Introduce let...else
by camsteffen · Pull Request #87688 · rust-lang/rust (original) (raw)
It looks like the Span decoding function has worse codegen with this PR. As best as I can tell, this isn't readily "fixable" and seems not directly connected to this PR, but adjustments to the LocalKind Encode impl do seem to fix it (I can't explain why changes to encoding affect decoding). I can reproduce the regression locally with and without PGO, so it doesn't seem related to that either.
AFAICT, there are some pretty weird choices made by LLVM in the assembly for this function -- I've uploaded disassembly here. For example, we can see this diff near the top of the function:
mov rsi, qword ptr [r13 + 8]
mov rdi, qword ptr [r13 + 16]
cmp rdi, rsi
mov r15, qword ptr [rbp + 8]
mov rdi, qword ptr [rbp + 16]
mov rsi, rdi
sub rsi, r15
If we ignore the register renaming, the meaningful difference is the cmp is replaced with a mov and sub. However, there's no real reason for LLVM to do that. rsi is not used again before being overwritten I think, so this is just wasting a mov for no real reason. It seems like the majority of the changes to this function are similar "weird" small losses, not anything terribly material. There's also some extra stack spilling (note that the stack size increases by 32 bytes).

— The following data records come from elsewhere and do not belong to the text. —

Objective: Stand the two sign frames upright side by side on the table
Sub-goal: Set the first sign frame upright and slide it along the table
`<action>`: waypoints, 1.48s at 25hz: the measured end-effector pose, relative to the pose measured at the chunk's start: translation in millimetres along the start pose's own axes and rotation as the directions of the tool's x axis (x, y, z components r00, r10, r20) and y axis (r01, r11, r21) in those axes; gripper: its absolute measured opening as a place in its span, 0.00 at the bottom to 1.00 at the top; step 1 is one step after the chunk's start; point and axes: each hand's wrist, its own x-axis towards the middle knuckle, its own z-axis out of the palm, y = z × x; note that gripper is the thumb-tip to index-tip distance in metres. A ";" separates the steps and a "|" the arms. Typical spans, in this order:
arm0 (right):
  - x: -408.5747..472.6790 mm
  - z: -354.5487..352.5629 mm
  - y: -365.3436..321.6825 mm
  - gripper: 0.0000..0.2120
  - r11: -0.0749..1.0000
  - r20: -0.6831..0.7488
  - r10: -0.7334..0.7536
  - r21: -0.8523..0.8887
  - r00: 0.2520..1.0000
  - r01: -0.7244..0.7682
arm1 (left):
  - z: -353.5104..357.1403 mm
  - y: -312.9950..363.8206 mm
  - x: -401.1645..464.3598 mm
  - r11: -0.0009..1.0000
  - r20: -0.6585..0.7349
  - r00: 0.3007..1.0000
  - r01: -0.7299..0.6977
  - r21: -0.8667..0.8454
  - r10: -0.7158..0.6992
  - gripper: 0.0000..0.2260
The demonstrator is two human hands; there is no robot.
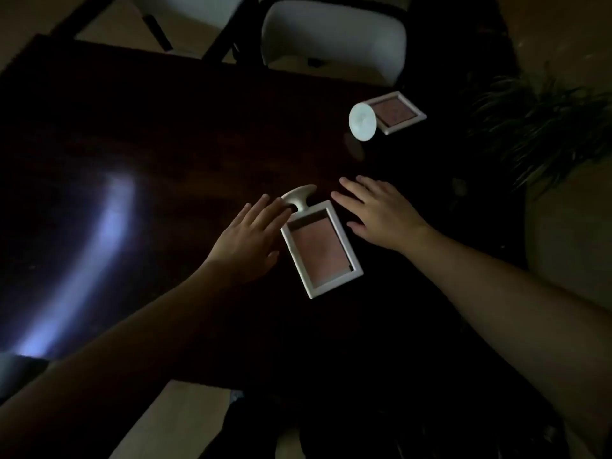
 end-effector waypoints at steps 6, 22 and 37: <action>5.0 30.8 -11.7 0.33 0.998 0.117 0.030 0.043 0.993 -0.035 | 31.3 -7.7 2.1 0.997 0.059 0.995 -0.078 -0.003 0.078 0.33; -12.6 43.2 -19.9 0.30 0.953 0.011 0.068 0.294 0.998 -0.068 | 28.6 4.3 -0.1 0.964 -0.075 0.995 -0.076 -0.254 0.059 0.27; -8.4 14.1 -17.8 0.27 0.746 0.092 0.152 0.643 0.984 -0.175 | -2.2 -19.2 15.7 0.859 -0.004 0.997 0.064 -0.508 -0.077 0.28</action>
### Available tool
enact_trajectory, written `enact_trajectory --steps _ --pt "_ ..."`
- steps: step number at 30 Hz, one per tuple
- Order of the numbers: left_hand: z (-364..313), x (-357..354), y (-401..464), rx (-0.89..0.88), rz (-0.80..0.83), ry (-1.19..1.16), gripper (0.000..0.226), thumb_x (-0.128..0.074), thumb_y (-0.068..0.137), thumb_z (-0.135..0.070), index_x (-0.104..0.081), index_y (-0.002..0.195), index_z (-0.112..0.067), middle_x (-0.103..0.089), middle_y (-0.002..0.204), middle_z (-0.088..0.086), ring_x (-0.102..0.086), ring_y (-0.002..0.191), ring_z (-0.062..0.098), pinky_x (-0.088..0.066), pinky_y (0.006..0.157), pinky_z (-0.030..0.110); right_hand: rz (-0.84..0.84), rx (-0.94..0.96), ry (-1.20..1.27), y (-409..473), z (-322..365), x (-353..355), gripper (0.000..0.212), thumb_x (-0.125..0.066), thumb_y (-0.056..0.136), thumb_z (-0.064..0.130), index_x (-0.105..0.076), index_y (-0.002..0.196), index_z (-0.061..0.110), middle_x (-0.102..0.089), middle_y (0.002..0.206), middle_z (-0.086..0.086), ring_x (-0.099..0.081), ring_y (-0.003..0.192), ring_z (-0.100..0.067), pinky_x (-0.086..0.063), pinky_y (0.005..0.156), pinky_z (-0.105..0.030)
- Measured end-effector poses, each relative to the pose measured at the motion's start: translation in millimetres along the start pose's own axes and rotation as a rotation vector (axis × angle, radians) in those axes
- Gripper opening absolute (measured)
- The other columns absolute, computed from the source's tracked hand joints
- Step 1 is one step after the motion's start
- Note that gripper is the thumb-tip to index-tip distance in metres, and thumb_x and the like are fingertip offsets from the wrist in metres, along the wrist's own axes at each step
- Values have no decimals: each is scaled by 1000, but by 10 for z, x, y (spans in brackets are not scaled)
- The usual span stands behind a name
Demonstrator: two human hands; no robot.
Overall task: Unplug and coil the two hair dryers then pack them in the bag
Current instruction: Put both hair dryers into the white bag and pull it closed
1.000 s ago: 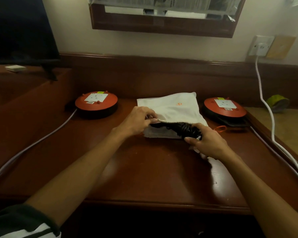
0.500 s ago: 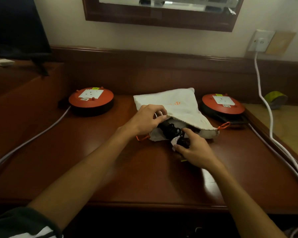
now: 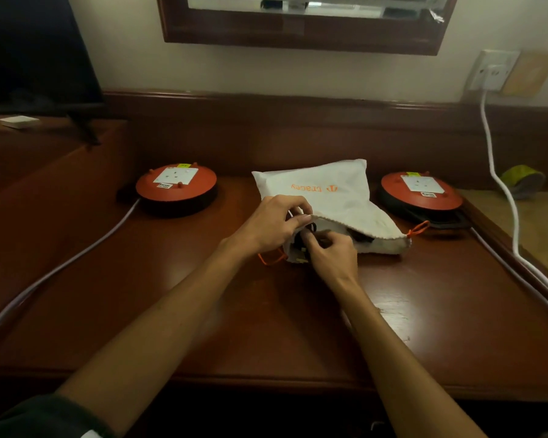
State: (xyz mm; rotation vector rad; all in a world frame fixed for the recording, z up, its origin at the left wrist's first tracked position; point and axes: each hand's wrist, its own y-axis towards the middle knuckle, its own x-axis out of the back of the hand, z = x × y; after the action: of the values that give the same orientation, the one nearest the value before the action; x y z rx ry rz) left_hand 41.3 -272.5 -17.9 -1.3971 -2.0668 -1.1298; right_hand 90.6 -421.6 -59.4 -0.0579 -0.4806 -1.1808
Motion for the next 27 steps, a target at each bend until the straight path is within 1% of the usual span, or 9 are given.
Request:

Replacing the LocalKind Encode impl with empty stubs or otherwise adjusting it seems to fix the codegen here. The LocalKind Encode impl is not invoked by any typical compilation (tested via inserting a panic!). I'm fairly certain now that the indirect effects on Span decoding are due to shuffling of CGU partitions for the rustc_metadata crate
I instrumented the CGU partitioning (-Zprint-mono-items=lazy) on the minimal change which replaces the Encode impl for LocalKind with an empty stub, and locally it looks like the only two crate which have changed are rustc_interface and rustc_metadata.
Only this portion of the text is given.